*WORK ITEM*:
Start with the first line of the data and end with the line that holds "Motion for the"; write out each one exactly.

+++++

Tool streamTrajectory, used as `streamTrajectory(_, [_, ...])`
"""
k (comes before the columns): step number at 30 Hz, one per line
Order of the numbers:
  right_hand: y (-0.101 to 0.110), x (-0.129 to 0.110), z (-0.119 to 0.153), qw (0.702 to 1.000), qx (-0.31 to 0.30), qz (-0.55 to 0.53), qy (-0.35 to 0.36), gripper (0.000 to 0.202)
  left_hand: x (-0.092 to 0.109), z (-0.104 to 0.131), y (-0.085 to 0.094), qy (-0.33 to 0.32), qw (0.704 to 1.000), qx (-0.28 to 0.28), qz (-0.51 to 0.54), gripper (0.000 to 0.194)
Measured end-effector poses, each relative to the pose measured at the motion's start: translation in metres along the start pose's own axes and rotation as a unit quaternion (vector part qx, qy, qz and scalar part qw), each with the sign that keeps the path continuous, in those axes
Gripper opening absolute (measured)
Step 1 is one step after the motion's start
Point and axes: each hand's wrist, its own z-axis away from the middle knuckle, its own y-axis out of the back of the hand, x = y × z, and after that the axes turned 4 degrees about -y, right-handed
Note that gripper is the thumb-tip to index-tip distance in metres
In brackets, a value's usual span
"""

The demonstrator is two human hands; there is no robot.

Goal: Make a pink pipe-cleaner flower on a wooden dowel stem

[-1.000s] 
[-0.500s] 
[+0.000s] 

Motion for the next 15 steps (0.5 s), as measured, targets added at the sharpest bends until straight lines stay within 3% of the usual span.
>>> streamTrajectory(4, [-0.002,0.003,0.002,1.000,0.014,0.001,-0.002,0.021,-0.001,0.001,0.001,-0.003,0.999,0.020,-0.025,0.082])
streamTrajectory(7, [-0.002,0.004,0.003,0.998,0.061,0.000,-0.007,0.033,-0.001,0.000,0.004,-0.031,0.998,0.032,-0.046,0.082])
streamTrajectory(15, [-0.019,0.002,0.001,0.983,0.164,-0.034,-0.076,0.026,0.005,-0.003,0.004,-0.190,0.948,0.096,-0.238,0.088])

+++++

*FINISHED TASK*:
Tool streamTrajectory, used as `streamTrajectory(_, [_, ...])`
"""
k (comes before the columns): step number at 30 Hz, one per line
Order of the numbers:
  right_hand: y (-0.101 to 0.110), x (-0.129 to 0.110), z (-0.119 to 0.153), qw (0.702 to 1.000), qx (-0.31 to 0.30), qz (-0.55 to 0.53), qy (-0.35 to 0.36), gripper (0.000 to 0.202)
  left_hand: x (-0.092 to 0.109), z (-0.104 to 0.131), y (-0.085 to 0.094), qy (-0.33 to 0.32), qw (0.704 to 1.000), qx (-0.28 to 0.28), qz (-0.51 to 0.54), gripper (0.000 to 0.194)
Measured end-effector poses, each relative to the pose measured at the motion's start: translation in metres along the start pose's own axes and rotation as a unit quaternion (vector part qx, qy, qz and scalar part qw), each with the sign that keeps the path continuous, in those axes
Gripper opening absolute (measured)
Step 1 is one step after the motion's start
Point and axes: each hand's wrist, its own z-axis away from the middle knuckle, its own y-axis out of the back of the hand, x = y × z, and after that the axes turned 4 degrees about -y, right-handed
Note that gripper is the thumb-tip to index-tip distance in metres
In brackets, a value's usual span
"""

The demonstrator is two human hands; there is no robot.

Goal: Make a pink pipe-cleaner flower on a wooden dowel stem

[-1.000s] 
[-0.500s] 
[+0.000s] 

Motion for the next 15 steps (0.5 s), as measured, targets added at the sharpest bends until straight lines stay within 3% of the usual span.

This exercise has nothing more to it.